Has something made you happy today?

Postscript: Icing on the cake tonight! Finding a YouTube clip of Paul Lewis and Imogen Cooper playing Schubert’s Fantasie in F minor. Luscious! Here it is!


simplifying. . .

We’re a few weeks into the summer and I’ve been making some headway toward getting things cleaned out (see previous post, “Holding On”.) Yesterday in the muggy heat, I gathered up all the CDs in their plastic holders and many not. I laid them out on the table according to composer and kind of music. Finding the right cases for the loose disks was like playing the game, “Memory,” and I’m relieved that mine seems to be holding its own.

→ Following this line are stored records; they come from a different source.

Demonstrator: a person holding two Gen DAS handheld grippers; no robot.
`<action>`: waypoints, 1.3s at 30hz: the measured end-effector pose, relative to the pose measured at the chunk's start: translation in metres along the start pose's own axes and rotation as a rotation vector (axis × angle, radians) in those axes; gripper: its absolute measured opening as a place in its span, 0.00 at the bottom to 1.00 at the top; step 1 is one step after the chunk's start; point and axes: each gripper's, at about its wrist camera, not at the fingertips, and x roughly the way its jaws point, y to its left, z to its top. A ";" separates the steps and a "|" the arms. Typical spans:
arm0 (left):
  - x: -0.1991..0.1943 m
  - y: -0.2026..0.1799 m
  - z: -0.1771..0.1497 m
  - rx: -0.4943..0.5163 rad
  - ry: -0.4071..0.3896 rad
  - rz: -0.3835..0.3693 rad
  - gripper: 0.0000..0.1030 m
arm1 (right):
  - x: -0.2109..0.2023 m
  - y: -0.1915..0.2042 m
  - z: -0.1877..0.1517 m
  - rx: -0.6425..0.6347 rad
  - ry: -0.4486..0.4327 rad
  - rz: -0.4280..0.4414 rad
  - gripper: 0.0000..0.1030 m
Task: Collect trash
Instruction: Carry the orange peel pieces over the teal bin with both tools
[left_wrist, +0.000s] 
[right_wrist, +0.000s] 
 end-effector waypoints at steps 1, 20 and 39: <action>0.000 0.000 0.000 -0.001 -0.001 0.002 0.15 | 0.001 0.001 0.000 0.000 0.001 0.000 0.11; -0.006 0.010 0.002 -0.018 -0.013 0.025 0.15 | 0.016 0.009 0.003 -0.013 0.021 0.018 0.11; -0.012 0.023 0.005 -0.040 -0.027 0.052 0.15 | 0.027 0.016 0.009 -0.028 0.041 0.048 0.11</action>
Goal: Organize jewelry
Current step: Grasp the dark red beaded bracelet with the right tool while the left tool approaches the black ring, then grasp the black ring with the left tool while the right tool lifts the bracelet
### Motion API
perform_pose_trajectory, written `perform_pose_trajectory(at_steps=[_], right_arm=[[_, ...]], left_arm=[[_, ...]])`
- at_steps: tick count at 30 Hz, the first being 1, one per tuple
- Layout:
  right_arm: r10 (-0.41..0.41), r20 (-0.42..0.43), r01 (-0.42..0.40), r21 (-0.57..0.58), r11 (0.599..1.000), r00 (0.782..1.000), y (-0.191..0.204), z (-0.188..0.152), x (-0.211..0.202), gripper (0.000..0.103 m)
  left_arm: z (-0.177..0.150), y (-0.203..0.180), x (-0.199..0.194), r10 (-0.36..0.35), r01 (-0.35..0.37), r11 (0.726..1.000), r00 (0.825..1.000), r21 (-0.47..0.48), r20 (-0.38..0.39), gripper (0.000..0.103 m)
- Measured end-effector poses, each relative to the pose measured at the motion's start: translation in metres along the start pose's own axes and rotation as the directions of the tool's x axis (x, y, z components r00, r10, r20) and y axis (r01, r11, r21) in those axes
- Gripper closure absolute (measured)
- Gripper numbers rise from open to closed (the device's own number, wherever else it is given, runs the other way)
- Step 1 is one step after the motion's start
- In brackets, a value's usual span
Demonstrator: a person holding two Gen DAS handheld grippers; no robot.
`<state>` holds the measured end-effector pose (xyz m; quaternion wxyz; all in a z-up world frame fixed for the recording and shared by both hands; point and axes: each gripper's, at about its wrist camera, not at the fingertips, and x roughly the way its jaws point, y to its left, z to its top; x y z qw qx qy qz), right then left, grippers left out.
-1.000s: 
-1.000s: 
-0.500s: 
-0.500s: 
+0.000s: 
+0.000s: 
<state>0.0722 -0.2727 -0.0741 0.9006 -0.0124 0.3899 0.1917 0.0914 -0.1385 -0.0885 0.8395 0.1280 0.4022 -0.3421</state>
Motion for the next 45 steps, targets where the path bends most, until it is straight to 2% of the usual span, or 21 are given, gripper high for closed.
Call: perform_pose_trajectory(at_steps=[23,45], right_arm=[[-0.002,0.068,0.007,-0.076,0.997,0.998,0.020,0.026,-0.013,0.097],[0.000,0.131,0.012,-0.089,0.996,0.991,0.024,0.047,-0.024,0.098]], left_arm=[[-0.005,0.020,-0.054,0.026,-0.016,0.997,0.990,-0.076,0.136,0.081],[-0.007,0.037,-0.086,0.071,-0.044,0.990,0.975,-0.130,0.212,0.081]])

I found a dozen favorite CDs that I hadn’t listened to in awhile: Mendelssohn cello pieces played by Steven Isserlis and Saint Saens piano concerti played by Stephen Hough. All bright, optimistic melodies from the 19th century. The set of Schubert sonatas played by Radu Lupu also made it into my iTunes library on my laptop. I discovered that I buy multiple recordings of the pieces I like in order to listen to different pianists perform them. For example, I have Bach’s Well-Tempered Clavichord recorded by Rosalyn Tureck, Angela Hewitt, Sviatislav Richter, Till Fellner and Glenn Gould. Ditto the Chopin Ballades by Maurizio Pollini, Claudio Arrau and Vladimir Ashkenazy. Beethoven late sonatas played by Alfred Brendel, Maurizio Pollini, and Claude Frank.

Today, I’m going through the rest of the books that I started to weed out last week. There are many books that I value that I don’t look at anymore. I haven’t wanted to just donate them anywhere because I’d like them to be available to others. So yesterday, I talked to someone at the Worcester Public Library who said they’d be happy to take them along with CDs. They also suggested donating books to the local vocational school libary–such as cookbooks. I’m glad these outlets are available for these remainders from my libraries. It allows my conscience to know that they may be part of someone else’s reading and listening life.

There are lots of books to sort through, similar to the task of going through all the CDs yesterday. The result though, is a renewed awareness of not only what I have and want to keep. But also a renewal in appreciating the music I’m going to listen to while I sort through the books, a stack of them growing beside my chair that I want to read the rest of the year.

So, simplifying has been enriching for me in ways I did not anticipate. Meanwhile, the house is stacked with cartons that make the place look like we’re getting ready to move out. When what we are doing this summer is getting ready to move on.